In 2015, the government invested in a national campaign with the organisation Time to Change, to address mental health among young people and change the way people think.
Time to Change reported an increase in the number of people willing to live or work with someone suffering from a mental health problem. Meanwhile, a number of high profile celebrities, like Justin Bieber and Lady Gaga, are openly speaking out about their own experiences.
However, as second-generation Somalis we’re surrounded by a familiar silence concerning mental health. It’s not uncommon to hear rumours like: “They’ve been possessed by Shaytan [the devil].” “She’s just mad,” or claims that an affliction has been struck upon a person by an evil eye.
Why such derogatory or dismissive judgements? It’s partly because people blur the boundaries between religion and health. But also, many people simply aren’t well informed, and that’s not through choice.
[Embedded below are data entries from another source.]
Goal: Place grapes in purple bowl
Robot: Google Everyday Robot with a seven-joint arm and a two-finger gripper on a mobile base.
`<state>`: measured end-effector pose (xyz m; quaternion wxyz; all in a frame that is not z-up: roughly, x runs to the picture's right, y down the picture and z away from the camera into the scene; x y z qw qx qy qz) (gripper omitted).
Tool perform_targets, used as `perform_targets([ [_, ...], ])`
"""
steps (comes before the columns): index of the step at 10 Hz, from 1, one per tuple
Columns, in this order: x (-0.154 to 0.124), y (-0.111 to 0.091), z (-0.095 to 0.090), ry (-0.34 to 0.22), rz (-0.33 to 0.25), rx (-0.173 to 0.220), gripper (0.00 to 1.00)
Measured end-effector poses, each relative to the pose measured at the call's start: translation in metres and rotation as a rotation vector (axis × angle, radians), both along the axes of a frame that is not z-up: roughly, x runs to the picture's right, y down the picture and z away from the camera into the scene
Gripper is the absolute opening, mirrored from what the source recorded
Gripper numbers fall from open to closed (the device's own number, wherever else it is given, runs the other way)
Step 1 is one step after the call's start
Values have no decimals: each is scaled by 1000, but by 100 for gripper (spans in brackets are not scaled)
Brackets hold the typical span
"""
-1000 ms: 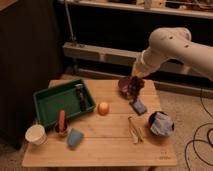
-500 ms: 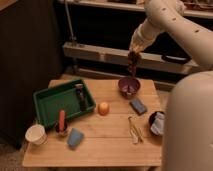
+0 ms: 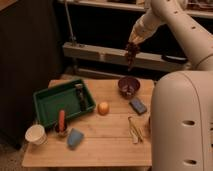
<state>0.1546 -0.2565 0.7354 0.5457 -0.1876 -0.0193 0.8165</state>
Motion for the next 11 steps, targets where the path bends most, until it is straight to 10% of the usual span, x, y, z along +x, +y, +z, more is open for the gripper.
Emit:
perform_targets([
  [11,-6,58,54,37,-47,-77,0],
])
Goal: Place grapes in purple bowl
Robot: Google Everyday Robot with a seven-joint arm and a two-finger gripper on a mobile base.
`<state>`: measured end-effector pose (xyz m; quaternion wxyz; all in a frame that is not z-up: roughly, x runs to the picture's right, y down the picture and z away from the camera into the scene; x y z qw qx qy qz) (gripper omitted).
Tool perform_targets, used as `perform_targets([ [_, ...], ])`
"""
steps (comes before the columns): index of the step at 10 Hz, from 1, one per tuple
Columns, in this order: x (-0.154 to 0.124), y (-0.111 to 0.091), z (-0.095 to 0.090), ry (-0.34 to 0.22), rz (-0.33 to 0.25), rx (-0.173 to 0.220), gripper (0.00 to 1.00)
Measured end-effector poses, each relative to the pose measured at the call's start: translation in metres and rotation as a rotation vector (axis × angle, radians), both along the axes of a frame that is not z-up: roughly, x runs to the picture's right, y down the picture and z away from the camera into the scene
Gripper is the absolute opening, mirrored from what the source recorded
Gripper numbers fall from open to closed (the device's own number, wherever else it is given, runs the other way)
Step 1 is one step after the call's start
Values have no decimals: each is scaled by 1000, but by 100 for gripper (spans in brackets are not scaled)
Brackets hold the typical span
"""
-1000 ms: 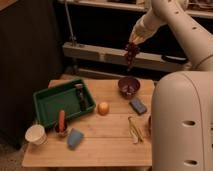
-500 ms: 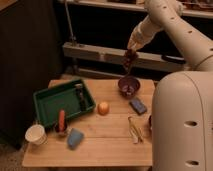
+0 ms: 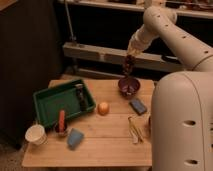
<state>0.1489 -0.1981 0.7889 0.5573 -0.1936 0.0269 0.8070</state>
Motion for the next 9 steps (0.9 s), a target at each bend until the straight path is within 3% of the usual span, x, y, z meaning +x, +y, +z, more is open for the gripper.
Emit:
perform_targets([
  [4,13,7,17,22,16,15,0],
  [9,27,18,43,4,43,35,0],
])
The civil war that has ravaged Somalia from 1991 left many people deprived of an education. With religion the only other source of understanding, it is clear why many rely on religious traditions to explain something like mental health. This problem is not just apparent within the Somali community.
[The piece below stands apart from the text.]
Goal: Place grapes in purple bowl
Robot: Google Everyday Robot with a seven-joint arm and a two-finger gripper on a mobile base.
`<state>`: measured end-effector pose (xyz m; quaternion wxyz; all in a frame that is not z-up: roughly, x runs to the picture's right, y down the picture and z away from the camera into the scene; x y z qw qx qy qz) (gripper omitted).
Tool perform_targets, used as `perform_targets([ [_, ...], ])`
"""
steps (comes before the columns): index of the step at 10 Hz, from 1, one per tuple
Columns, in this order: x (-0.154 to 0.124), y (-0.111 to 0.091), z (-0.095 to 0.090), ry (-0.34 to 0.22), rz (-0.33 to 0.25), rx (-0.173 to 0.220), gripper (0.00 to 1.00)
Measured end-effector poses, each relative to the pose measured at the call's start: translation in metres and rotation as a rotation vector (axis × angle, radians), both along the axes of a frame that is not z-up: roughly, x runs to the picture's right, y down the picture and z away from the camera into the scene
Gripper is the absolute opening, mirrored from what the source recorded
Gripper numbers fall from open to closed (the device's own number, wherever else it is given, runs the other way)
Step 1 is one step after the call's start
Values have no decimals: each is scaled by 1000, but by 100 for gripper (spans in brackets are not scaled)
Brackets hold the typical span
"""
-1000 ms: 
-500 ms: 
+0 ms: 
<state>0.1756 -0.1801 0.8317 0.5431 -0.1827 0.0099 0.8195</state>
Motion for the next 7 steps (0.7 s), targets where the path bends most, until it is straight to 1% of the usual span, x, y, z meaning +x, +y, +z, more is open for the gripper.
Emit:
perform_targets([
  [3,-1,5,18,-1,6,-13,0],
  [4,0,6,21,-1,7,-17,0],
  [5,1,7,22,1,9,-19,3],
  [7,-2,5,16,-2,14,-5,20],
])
Discussions with the counselling service Turning Point revealed the extent of the “stigma and shame” associated with having a mental illness, among people from Indian and Pakistani backgrounds. “A good understanding of mental health problems does not exist… issues are not discussed and are frowned upon,” the organisation reported.
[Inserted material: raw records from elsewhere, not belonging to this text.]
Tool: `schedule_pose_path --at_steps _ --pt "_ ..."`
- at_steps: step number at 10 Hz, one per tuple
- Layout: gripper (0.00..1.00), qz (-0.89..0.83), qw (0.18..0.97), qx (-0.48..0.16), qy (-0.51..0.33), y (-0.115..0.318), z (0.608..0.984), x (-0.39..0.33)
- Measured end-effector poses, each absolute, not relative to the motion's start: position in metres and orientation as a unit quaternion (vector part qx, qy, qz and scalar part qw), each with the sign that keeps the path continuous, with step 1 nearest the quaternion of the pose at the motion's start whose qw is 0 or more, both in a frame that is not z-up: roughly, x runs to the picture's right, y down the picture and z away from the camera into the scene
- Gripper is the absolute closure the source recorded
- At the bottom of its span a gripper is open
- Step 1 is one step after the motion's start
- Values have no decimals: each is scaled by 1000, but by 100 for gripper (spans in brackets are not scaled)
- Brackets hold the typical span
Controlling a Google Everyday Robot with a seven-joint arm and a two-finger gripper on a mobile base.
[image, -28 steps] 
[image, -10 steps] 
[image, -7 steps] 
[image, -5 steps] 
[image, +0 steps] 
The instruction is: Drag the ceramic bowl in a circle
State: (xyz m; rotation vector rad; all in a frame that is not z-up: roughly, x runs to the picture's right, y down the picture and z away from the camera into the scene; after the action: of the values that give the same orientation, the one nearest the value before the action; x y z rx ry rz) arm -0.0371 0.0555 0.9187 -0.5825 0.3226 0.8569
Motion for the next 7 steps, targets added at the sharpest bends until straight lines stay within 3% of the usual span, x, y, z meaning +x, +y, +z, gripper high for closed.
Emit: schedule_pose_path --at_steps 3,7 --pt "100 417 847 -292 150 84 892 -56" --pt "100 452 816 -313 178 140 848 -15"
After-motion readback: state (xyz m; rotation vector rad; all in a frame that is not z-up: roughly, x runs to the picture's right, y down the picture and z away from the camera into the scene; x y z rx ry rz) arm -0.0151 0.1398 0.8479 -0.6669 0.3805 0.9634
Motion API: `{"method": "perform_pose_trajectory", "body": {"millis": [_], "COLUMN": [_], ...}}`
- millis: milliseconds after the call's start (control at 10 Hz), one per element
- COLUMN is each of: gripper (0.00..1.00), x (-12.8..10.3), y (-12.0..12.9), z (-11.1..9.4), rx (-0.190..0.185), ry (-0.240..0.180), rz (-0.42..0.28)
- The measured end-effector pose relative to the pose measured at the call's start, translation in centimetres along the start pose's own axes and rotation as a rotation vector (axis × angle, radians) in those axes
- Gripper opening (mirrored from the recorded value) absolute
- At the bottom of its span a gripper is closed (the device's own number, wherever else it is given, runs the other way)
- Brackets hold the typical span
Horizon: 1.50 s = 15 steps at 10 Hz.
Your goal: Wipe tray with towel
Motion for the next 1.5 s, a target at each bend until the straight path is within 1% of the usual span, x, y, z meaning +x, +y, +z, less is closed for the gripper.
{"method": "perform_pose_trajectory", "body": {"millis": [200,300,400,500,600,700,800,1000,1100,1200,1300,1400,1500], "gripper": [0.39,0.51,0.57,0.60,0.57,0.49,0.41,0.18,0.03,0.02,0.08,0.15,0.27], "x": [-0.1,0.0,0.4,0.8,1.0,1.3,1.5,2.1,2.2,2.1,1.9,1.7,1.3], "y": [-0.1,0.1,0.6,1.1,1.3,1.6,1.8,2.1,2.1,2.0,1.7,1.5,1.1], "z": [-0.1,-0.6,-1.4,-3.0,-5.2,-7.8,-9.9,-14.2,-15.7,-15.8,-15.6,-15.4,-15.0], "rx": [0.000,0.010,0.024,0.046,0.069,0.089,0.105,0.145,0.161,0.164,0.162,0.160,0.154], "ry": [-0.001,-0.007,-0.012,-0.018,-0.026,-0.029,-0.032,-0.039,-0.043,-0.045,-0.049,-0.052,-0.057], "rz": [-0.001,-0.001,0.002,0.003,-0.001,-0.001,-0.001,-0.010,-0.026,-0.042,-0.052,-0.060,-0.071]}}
Such attitudes prevent those suffering being able to obtain treatment in good time. One Asian student, interviewed by the website HealthTalk, said that many families in his
community believe “their kids have been possessed and it would bring shame on their family… so they prefer to keep [them] at home and not let them access mental health services.”
In fact, according to Time to Change, 93% of people from black and minority ethnic groups with mental health issues also face discrimination from their own communities.
It’s no wonder people don’t feel able to openly discuss their mental health. They fear being judged and treated differently by the very people who should be supporting them.
So what would help to combat these stigmas? Firstly, education. This could include raising awareness through campaigns on social media or in local newspapers read by these communities.
Workshops could be another option. Discussing what people think are the causes of mental health problems, and then providing them with the actual facts. Workshop leaders would need to know how to communicate with the community effectively, so nothing is lost in translation.
There are various examples of such educational projects taking place. At the Tottenham Talking project, 30 trained volunteers from black and ethnic minorities ran ‘eat and talk’ sessions. They invited a total of over 1,200 visitors to share their experience of mental health while eating together.
If education is the key to tackling perceptions and misconceptions, it’s only part of the solution. We also need much more information about how ethnic minorities are affected by mental health.
The Lankelly Chase Foundation is trying to implement this by investing £1.25 million over the next five years in gathering and sharing data on ethnic inequality.
Sometimes it can feel like even if we have the key to the door, we can’t get in because the lock is jammed. In other words, even by focusing on education, many barriers to better treatment for people with mental health problems still persist.
To lessen the plague of mental health taboos, the door simply needs to be opened by whatever means possible — even if we have to knock it down!